(Recorded data)
========
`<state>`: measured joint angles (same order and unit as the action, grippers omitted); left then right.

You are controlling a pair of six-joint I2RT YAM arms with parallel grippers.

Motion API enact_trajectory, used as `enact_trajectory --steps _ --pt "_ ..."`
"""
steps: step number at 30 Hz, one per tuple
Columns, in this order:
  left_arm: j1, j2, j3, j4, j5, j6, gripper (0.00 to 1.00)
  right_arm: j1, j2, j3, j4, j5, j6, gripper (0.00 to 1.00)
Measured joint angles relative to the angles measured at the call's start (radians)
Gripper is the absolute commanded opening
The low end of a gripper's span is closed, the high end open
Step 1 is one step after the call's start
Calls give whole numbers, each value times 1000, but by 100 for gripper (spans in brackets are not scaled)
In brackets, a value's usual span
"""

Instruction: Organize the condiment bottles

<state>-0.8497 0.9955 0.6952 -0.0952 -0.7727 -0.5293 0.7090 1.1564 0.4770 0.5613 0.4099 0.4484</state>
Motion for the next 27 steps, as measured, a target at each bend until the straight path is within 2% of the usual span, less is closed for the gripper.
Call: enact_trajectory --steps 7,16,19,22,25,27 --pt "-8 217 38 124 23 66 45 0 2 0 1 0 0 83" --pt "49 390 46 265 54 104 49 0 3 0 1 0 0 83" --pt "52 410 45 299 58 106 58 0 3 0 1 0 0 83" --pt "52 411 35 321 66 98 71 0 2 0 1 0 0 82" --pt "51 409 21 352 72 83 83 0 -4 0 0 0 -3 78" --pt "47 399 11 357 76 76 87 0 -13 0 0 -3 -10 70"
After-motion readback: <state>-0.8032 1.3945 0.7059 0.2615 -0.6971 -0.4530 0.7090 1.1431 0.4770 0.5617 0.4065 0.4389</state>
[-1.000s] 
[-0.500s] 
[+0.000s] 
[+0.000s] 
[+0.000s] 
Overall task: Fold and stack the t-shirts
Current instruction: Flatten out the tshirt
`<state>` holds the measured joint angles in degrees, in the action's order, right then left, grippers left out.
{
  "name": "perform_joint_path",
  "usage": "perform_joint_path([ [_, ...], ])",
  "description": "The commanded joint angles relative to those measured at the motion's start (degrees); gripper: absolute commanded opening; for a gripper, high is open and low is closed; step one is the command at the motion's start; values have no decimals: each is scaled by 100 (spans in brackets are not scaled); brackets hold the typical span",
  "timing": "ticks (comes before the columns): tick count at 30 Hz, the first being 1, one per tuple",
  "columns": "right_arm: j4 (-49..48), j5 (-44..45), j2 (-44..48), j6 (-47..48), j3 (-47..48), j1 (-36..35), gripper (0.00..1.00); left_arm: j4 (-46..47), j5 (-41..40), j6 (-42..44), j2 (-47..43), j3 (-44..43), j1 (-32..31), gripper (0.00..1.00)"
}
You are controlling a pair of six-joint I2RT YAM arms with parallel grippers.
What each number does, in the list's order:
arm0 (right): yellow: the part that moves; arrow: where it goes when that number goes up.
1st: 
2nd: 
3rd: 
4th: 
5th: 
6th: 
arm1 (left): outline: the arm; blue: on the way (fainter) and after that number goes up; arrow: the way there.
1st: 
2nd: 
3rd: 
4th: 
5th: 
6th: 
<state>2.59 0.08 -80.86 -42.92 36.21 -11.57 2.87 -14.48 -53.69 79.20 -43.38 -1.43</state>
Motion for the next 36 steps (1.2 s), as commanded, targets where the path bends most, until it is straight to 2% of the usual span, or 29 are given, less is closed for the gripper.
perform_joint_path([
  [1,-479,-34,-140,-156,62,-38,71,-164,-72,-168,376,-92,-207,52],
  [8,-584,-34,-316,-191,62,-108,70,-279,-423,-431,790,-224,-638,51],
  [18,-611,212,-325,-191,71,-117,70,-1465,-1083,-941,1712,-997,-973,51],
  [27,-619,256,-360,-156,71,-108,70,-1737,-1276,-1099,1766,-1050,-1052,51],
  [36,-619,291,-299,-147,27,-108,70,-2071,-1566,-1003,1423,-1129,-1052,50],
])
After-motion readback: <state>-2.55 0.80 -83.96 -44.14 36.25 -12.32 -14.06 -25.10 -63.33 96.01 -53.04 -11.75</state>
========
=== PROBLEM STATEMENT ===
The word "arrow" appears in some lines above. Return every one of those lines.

=== OUTPUT FOR THIS EXERCISE ===
arm0 (right): yellow: the part that moves; arrow: where it goes when that number goes up.
arm1 (left): outline: the arm; blue: on the way (fainter) and after that number goes up; arrow: the way there.

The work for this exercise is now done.